# Intuitive Periodicity in Numerical and Temporal Sequence

If I may be excused in what follows for relying upon a heavily intuitive approach, but I am chiefly concerned with advocating an approach to the understanding of quantitative systems which acknowledges that there are aspects, generally speaking, of our approach to numbers and numerical scales which are not primarily, or not solely, rational, logical, and proportional. I am interested in the ways in which we habitually conceive of numbers, both large and small, not strictly as measures of pure quantity, that is, for instance, with respect to measurements of Time, but also as possessing the characteristics of a form of *spatial distribution* – that we might conceive of numbers as occupying an ordered ‘space’ of their own, on a distributed line or *curve*. In this I am adopting a properly Kantian notion of ‘space’ as a form of primary intuition (rather than as a perceptible object in its own right) formed necessarily prior to the sensory perception of material objects *within* space. While the notion of space as an intuition in Kant serves as a precondition for the later cogniton of objects in space through the modes of sensory perception, the idea I am alluding to is that of a notion of an otherwise empty space reserved purely for the natural numbers – existing ‘in the mind’s eye’ so to speak, uncorrupted by issues of sense-perception. The idea that the set of the natural numbers might be presented to the mind with the features of a spacial distribution suggests that numbers might thus display certain *dispositional* properties, as pertaining to the particular spatial location of individual numbers relative to other numbers. As members of a predefined and ordered distribution (albeit one based upon their nominal quantitative values), in this sense numbers cannot be considered as free-floating or freely-selectable quantities, and therefore for as long as they remain – in the mind’s eye – the occupiers of predetermined positions in a spatial distribution, they will always retain certain *qualitative* dependencies in their relations to other members in the same distribution.

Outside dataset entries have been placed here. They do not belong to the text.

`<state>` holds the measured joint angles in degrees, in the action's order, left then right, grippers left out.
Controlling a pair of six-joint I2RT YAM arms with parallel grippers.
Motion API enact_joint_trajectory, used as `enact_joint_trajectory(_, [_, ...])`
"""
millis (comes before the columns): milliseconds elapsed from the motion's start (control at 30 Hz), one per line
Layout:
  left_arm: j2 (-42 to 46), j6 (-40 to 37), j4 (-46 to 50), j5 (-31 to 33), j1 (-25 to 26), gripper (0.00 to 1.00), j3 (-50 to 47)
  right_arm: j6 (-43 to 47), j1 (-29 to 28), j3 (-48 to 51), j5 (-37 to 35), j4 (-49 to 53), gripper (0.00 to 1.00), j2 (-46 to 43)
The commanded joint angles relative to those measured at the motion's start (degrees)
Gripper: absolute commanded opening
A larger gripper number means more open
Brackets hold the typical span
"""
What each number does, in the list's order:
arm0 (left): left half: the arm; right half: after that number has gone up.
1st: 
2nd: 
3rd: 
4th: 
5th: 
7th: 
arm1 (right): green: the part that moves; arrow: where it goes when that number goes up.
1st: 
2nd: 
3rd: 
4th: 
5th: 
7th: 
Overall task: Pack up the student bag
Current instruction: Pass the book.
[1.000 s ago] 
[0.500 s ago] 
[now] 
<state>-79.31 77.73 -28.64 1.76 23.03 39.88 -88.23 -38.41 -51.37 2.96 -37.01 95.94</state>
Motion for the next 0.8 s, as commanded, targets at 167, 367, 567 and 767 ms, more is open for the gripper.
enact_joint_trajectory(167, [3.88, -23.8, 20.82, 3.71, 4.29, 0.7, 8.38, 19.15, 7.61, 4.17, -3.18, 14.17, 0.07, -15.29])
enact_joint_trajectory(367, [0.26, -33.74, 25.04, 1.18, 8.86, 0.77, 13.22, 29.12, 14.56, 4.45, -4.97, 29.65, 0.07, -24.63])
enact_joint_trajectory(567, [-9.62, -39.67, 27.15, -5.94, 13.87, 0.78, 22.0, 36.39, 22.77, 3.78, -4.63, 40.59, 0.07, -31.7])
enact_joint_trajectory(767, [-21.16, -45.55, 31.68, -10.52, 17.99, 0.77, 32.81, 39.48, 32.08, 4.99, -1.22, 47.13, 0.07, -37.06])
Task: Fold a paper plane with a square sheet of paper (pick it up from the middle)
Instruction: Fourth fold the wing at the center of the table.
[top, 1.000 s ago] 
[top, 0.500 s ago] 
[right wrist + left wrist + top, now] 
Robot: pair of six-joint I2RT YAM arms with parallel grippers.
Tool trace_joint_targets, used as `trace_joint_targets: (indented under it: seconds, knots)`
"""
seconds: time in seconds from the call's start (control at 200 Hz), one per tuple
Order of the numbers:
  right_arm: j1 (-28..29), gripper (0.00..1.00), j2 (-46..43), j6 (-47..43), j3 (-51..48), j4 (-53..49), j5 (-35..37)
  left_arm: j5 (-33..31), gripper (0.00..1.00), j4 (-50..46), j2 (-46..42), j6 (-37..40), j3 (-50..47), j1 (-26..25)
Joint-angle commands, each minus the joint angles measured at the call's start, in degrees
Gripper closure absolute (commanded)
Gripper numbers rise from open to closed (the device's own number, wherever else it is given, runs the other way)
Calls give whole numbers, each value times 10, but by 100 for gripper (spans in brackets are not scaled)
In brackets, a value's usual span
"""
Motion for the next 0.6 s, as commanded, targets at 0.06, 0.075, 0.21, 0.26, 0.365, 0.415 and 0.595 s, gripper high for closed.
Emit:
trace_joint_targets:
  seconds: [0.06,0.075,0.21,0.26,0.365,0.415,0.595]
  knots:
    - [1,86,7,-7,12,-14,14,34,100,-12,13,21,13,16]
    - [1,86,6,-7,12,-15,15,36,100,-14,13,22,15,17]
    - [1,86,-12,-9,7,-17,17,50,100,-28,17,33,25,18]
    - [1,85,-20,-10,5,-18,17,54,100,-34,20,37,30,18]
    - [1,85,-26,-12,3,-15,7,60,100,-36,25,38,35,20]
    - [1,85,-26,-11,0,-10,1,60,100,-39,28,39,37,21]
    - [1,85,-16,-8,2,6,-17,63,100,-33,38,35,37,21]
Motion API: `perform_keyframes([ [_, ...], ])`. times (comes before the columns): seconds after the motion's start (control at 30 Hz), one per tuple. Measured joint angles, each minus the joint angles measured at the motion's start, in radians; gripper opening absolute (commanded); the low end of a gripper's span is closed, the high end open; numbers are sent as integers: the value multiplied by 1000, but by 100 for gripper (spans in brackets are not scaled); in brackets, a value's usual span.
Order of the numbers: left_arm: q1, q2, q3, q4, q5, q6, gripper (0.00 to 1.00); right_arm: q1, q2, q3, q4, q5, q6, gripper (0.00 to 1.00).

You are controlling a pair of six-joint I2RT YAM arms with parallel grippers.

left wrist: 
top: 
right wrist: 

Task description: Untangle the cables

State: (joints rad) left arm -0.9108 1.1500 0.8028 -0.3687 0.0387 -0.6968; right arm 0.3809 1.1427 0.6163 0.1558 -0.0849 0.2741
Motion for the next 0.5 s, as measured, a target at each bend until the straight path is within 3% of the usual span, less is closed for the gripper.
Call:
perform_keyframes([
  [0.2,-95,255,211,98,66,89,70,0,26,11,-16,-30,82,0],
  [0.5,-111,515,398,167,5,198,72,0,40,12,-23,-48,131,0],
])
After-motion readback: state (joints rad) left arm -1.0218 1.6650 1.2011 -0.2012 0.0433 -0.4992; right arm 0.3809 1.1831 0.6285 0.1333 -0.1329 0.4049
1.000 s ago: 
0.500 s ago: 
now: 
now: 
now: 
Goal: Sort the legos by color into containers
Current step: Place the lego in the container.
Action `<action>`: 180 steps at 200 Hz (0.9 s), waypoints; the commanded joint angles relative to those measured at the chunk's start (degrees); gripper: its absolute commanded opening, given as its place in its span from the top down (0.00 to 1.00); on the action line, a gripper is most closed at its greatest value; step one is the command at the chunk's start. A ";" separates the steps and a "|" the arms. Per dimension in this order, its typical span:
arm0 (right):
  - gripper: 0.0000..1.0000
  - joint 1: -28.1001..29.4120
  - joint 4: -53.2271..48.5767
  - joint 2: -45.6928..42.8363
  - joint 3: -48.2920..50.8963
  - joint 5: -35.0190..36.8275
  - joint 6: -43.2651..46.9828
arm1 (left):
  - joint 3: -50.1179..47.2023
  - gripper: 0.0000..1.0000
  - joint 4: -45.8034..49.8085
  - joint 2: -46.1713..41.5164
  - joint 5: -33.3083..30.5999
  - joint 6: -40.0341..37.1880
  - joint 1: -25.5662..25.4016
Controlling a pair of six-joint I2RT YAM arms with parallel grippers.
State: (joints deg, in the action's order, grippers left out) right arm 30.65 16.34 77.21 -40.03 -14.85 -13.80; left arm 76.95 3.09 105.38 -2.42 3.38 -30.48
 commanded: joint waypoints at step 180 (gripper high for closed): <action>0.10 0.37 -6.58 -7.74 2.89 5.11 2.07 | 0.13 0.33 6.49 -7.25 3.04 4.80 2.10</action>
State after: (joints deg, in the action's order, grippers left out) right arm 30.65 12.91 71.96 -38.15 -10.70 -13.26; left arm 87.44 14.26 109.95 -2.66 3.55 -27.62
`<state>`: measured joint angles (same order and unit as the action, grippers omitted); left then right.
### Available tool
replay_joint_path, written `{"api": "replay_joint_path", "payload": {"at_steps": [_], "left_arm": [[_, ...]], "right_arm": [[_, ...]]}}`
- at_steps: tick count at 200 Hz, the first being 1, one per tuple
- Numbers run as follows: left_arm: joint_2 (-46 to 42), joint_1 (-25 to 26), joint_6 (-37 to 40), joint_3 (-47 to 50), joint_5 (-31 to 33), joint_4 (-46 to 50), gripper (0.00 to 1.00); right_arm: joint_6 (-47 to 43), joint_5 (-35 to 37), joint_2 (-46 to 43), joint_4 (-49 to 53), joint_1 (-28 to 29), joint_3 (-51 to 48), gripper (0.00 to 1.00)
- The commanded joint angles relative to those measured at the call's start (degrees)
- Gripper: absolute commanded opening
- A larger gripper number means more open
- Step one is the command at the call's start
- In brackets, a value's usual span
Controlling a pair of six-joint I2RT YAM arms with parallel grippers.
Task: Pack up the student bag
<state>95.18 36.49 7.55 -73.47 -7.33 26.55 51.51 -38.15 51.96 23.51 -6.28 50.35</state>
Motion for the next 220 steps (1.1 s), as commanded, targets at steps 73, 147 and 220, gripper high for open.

Such qualitative dependencies can only be understood as being derived out of the relationships *between* numerical values – they cannot be understood as the properties of numbers held integrally, according to the formal definition of an integer. To proceed with this enquiry therefore requires that we suspend or reserve our attachment to the formal definition of an integer inherited from classical mathematics. That definition presupposes that integers be considered as entities in themselves, whose properties are entirely analytic (self-contained).

## Imaginary Numbers

If one tries to conceive of a very large number, say ‘one million’, not as it might commonly be conceived as a mass of individuals occupying an area (say, the population of a city), but rather in terms of the position of this integer on a linear scale, which also includes, for the purposes of the exercise, the numbers ‘0’, ‘10’, ‘1000’, etc.; how does this line of integers appear to the intuition? Is it possible for the intuition to conceive of such a line in its entirety? If it is possible to do so, what sort of shape does it have? If such a conception is readily available to us, either completely or in parts or segments, is this conception something universal, which is shared by all, or is it a matter of the individual imagination? I ask these questions because it occurs to me that it is a technical impossibility, I think, to render such a line objectively and proportionally without the lower value integers collapsing into a single point. Therefore, if we want to ascend the scale (one might wish to think how to convert the £10 we have in the bank into our first million, for instance), from the lower numbers all the way up, what sort of mental exercise is involved?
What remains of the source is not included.